Una qualità della vita altissima: è stato questo il vanto per decenni dei paesi scandinavi, guidati in termini economici a lungo da Svezia e Danimarca, poi surclassati dai norvegesi quando Oslo ha scoperto di disporre di quantità ingenti di giacimenti fossili. Ora il vento sembra in parte cambiato.
In Svezia, il nuovo governo di destra guidato da Ulf Kristersson ha eliminato il ministero per l’Ambiente, accorpandolo al dicastero dell’Energia, affari e industria. È la prima volta da 35 anni che l’esecutivo della svedese rinuncia a un dicastero autonomo e di alto profilo dedicato alle tematiche ambientali.
Le forze di opposizione hanno paventato “conseguenze devastanti” da questo riassetto delle funzioni. Il nuovo governo ha anche stanziato più fondi (36 miliardi di euro di garanzie di credito) per la costruzione di nuove centrali nucleari e l’eventuale riapertura di due impianti atomici dismessi.
Le questioni economiche e ambientali si intrecciano con quelle geopolitiche.
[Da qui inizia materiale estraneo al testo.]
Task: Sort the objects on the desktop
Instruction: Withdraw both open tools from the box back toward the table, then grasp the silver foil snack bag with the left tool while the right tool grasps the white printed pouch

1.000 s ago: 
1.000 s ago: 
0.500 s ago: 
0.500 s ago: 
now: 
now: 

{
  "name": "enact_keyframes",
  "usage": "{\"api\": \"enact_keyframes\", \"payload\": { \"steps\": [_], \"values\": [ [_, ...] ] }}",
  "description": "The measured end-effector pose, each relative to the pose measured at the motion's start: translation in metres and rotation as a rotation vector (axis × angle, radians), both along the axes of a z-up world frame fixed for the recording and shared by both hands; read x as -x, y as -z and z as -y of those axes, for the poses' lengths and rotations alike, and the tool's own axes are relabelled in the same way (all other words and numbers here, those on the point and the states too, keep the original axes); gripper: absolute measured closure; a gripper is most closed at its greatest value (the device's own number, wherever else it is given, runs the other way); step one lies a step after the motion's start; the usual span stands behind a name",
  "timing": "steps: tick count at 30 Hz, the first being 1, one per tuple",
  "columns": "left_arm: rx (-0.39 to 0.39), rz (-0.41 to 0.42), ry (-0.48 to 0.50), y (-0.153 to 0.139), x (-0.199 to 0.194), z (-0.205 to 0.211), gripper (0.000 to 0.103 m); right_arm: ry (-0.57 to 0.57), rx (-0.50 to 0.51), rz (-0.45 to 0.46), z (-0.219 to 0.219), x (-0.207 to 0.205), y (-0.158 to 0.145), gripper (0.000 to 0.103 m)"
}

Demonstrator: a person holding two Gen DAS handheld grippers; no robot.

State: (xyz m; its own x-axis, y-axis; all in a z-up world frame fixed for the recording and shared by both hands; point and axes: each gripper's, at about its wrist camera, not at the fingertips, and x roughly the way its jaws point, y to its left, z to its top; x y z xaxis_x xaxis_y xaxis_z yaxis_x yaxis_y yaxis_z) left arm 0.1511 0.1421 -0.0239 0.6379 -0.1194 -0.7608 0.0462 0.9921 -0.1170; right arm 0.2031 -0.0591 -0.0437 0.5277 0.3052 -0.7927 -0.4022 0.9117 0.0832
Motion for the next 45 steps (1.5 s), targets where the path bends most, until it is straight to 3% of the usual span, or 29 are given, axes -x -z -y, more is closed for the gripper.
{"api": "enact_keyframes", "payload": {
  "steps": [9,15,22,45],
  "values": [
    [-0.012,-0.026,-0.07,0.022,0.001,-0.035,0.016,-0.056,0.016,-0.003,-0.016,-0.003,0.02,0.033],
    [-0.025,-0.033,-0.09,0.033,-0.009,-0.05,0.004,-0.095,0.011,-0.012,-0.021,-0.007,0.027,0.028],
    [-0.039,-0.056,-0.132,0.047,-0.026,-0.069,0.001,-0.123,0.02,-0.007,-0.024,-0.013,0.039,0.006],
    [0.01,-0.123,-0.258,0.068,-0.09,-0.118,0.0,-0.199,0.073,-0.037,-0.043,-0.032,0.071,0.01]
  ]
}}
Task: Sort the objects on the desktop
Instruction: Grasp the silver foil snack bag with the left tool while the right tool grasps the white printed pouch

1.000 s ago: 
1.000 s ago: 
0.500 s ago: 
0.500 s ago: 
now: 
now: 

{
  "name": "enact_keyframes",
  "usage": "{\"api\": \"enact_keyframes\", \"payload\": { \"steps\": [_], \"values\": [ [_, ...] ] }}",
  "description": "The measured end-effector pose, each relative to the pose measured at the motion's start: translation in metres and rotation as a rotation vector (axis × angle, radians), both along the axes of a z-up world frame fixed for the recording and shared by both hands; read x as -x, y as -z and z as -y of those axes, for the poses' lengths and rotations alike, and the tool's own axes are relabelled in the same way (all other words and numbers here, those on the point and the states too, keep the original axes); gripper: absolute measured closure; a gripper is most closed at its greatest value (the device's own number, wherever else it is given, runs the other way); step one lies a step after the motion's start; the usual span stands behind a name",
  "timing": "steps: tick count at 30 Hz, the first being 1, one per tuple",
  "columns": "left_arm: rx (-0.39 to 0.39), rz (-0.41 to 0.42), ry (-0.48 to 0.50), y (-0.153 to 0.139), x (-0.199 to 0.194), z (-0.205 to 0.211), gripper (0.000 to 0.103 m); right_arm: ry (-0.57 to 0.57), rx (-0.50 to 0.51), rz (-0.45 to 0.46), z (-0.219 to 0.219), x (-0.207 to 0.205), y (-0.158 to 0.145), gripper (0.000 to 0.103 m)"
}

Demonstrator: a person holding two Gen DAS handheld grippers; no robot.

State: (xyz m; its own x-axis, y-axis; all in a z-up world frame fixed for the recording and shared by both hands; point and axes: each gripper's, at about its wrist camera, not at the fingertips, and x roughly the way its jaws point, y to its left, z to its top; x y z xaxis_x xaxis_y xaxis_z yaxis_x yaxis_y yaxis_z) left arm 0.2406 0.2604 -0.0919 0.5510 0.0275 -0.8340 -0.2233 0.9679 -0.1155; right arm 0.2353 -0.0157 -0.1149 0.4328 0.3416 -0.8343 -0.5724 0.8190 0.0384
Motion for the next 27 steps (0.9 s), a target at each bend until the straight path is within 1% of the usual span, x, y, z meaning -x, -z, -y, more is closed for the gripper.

In Finlandia, cresce il consenso politico per la creazione di un muro alla frontiera con la Russia. La barriera fisica rappresenterebbe una rottura definitiva con Mosca: l’abbandono dello status di paese non allineato sarebbe a quel punto conclamato, indipendentemente dall’ufficializzazione dell’adesione di Helsinki alla Nato.